Transcribe the entries below exactly; leave every image out.
--------------------------------
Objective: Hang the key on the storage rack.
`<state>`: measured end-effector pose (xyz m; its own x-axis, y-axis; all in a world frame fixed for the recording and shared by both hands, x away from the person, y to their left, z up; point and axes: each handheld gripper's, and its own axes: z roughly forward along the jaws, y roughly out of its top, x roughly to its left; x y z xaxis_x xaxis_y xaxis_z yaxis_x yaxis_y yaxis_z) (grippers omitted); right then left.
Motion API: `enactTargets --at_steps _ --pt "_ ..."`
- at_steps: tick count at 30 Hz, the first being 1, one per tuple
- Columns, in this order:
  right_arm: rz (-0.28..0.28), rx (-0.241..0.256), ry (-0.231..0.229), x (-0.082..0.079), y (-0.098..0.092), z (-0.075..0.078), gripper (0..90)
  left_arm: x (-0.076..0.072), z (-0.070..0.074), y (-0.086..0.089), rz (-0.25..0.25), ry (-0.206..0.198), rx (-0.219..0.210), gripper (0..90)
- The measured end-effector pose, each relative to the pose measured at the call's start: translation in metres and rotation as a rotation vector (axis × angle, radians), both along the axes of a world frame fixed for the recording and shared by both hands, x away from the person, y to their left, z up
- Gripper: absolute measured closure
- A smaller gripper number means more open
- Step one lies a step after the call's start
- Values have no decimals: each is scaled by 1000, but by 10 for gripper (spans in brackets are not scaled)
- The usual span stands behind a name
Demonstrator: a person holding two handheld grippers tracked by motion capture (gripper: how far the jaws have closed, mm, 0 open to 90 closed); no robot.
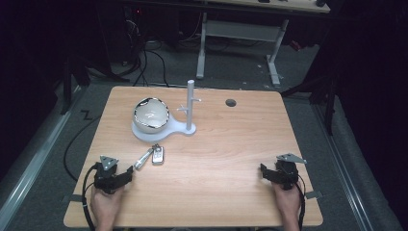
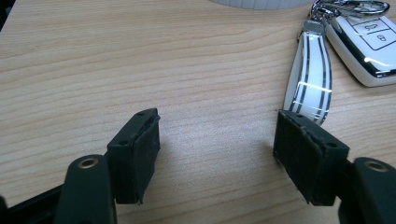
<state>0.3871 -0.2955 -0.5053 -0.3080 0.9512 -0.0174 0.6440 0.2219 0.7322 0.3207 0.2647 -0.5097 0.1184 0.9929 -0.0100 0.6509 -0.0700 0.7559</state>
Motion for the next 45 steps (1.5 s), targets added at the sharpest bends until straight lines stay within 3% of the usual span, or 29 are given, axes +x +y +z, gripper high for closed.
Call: enactTargets --at_steps 39,45 --pt "-2 2 1 0 0 0 246 2 1 -3 -8 9 -10 266" --pt "-2 3 2 0 0 0 245 -2 8 -4 -7 -18 -25 283"
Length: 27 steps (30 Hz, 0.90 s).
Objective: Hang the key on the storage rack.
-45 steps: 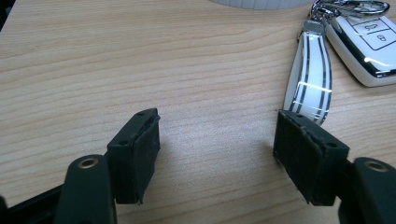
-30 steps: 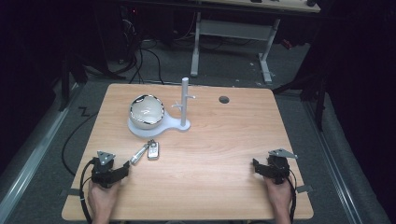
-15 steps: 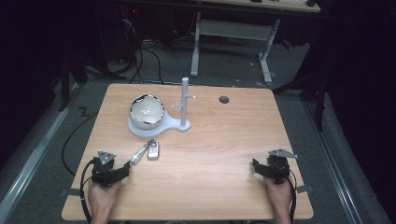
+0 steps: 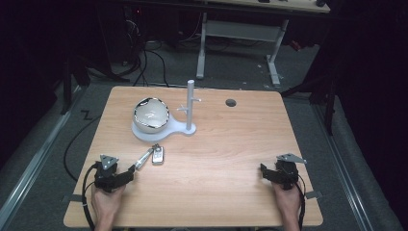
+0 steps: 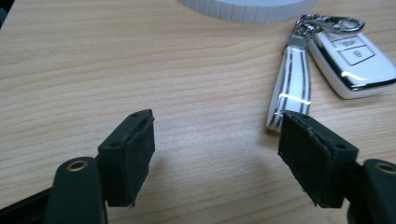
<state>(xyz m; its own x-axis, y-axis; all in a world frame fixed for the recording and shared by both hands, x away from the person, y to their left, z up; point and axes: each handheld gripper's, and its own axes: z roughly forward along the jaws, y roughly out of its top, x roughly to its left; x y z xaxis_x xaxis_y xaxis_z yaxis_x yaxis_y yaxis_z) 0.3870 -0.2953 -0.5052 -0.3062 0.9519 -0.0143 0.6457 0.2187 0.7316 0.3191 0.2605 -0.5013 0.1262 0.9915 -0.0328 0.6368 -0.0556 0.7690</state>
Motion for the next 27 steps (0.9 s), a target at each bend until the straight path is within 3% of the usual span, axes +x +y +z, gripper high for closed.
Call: enactTargets --at_steps 4,13,19,23,27 --pt "1 0 0 0 0 0 245 -1 3 -2 -12 3 9 288" --pt "0 0 0 0 0 0 246 -6 18 -8 -30 -32 -20 310" --pt "0 0 0 0 0 0 246 -3 27 -23 -77 -53 -10 313" --pt "0 0 0 0 0 0 246 2 28 -35 -109 -46 16 312" --pt "1 0 0 0 0 0 246 6 28 -42 -125 -39 12 311"
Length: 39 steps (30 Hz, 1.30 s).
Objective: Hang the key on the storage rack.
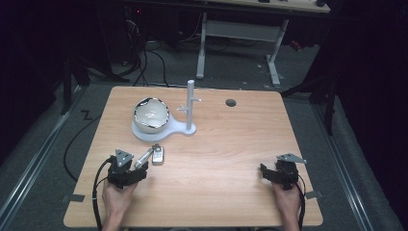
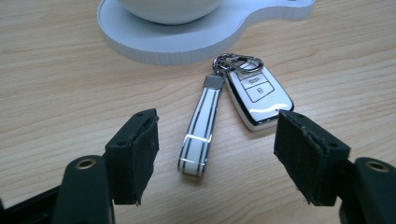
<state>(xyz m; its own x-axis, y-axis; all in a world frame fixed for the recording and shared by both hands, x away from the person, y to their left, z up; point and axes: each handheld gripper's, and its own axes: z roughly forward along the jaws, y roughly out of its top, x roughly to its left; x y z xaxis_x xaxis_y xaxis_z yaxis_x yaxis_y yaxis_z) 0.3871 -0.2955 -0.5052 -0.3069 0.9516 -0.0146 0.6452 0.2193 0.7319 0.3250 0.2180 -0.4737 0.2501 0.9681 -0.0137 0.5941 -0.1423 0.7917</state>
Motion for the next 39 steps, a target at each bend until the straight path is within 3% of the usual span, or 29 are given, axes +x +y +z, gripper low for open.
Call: enactTargets --at_steps 7,25,34,39 --pt "-1 0 0 0 0 0 246 5 1 -8 -23 6 10 316" --pt "0 1 0 0 0 0 246 36 -7 -38 -80 67 52 328" --pt "0 1 0 0 0 0 246 50 -20 -47 -75 96 32 349" --pt "0 1 0 0 0 0 246 57 -23 -53 -72 107 66 358"
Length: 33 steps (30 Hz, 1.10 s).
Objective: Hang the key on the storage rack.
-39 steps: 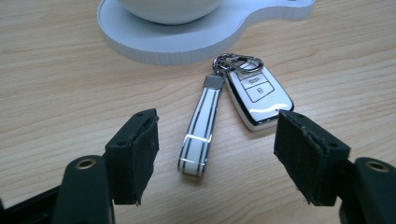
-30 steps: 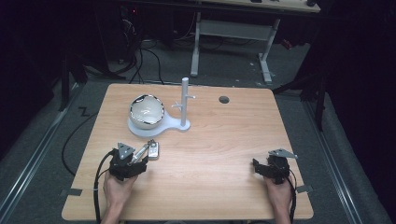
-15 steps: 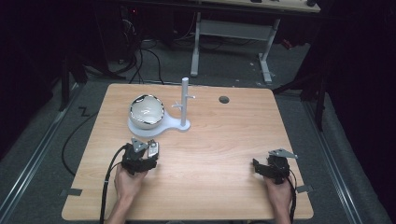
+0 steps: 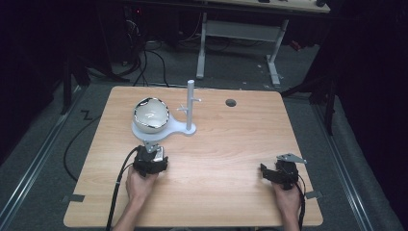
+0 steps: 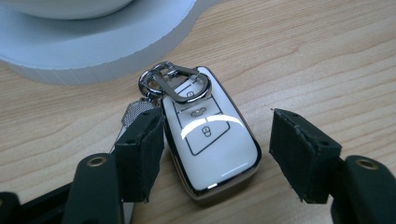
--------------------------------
FINAL ANSWER —
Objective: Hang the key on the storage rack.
`<state>`: measured end-effector pose (xyz m; its own x-axis, y-axis; all in a world frame fixed for the recording and shared by both hands, x away from the person, y to their left, z up; point and axes: each handheld gripper's, and its own axes: z roughly forward along the jaws, y roughly out of its top, x roughly to its left; x y z xaxis_x xaxis_y xaxis_z yaxis_x yaxis_y yaxis_z) (grippers omitted); right then left.
Motion API: `enactTargets --at_steps _ --pt "_ ..."`
- at_steps: tick count at 30 Hz, the first being 1, one per tuple
- Columns, in this order:
  right_arm: rz (-0.28..0.28), rx (-0.241..0.256), ry (-0.231..0.229), x (-0.082..0.079), y (-0.098..0.092), z (-0.075..0.078), gripper (0..90)
  left_arm: x (-0.076..0.072), z (-0.070..0.074), y (-0.086..0.089), rz (-0.25..0.25), ry (-0.206..0.198), rx (-0.219..0.210), gripper (0..90)
- The measured end-effector pose, each relative to the pose measured at the call's start: translation in metres and rotation as a rotation vector (axis × angle, radians), both along the axes of a world frame fixed for the recording and shared by both hands, x away from the person, y to their left, z up
- Gripper: absolute measured closure
- A smaller gripper number means more open
- Step one lies a step after the call's start
- Values have no decimals: each is scaled by 1000, but by 10 for gripper (spans in brackets are not scaled)
- The usual span stands behind a name
Demonstrator: a person holding two handheld grippers tracked by motion capture (gripper: how far the jaws have closed, mm, 0 open to 90 closed); no robot.
<state>0.3871 -0.2955 -0.5053 -0.3080 0.9512 -0.0174 0.6440 0.2219 0.7322 0.3207 0.2647 -0.5097 0.1184 0.9929 -0.0100 0.6509 -0.0700 0.7559</state>
Motion for the next 45 steps (1.5 s), targets added at the sharpest bends until straight lines stay within 3% of the usual span, or 29 are given, axes +x +y +z, gripper high for closed.
Call: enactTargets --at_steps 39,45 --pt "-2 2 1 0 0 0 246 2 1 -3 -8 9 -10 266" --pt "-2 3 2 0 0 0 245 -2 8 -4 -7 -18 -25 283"
Length: 27 steps (30 Hz, 0.90 s).
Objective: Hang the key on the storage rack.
-45 steps: 
-30 steps: 
-15 steps: 
+0 steps: 
+0 steps: 
<state>(xyz m; its own x-axis, y-axis; all in a world frame fixed for the recording and shared by both hands, x away from the person, y to their left, z up; point and axes: each handheld gripper's, and its own axes: z roughly forward along the jaws, y roughly out of its top, x roughly to its left; x y z xaxis_x xaxis_y xaxis_z yaxis_x yaxis_y yaxis_z) 0.3870 -0.2953 -0.5052 -0.3062 0.9519 -0.0143 0.6457 0.2187 0.7316 0.3191 0.2605 -0.5013 0.1262 0.9915 -0.0328 0.6368 -0.0556 0.7690</state>
Motion for the next 27 steps (0.9 s), a target at each bend until the straight path is within 3% of the usual span, axes +x +y +z, gripper high for closed.
Call: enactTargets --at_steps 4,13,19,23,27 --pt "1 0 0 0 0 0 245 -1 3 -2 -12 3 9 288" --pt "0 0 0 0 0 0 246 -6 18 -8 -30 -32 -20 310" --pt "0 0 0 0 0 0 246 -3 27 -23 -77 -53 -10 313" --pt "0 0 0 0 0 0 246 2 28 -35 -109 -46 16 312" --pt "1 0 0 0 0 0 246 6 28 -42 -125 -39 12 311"
Length: 39 steps (30 Hz, 1.30 s).
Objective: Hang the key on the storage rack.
<state>(xyz m; its own x-axis, y-axis; all in a world frame fixed for the recording and shared by both hands, x away from the person, y to their left, z up; point and axes: each handheld gripper's, and its own axes: z roughly forward along the jaws, y roughly out of its top, x roughly to its left; x y z xaxis_x xaxis_y xaxis_z yaxis_x yaxis_y yaxis_z) 0.3871 -0.2955 -0.5052 -0.3069 0.9516 -0.0146 0.6452 0.2193 0.7319 0.3250 0.2180 -0.4737 0.2501 0.9681 -0.0137 0.5941 -0.1423 0.7917</state>
Motion for the next 39 steps, a target at each bend until the straight path is within 3% of the usual span, or 29 are given, axes +x +y +z, gripper low for open.
Call: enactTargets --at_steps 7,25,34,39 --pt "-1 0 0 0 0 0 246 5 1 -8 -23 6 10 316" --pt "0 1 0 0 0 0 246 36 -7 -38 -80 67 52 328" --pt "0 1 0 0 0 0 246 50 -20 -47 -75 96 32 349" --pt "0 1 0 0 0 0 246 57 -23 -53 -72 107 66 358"
Length: 33 steps (30 Hz, 1.10 s).
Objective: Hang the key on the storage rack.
-39 steps: 
-30 steps: 
-15 steps: 
+0 steps: 
+0 steps: 

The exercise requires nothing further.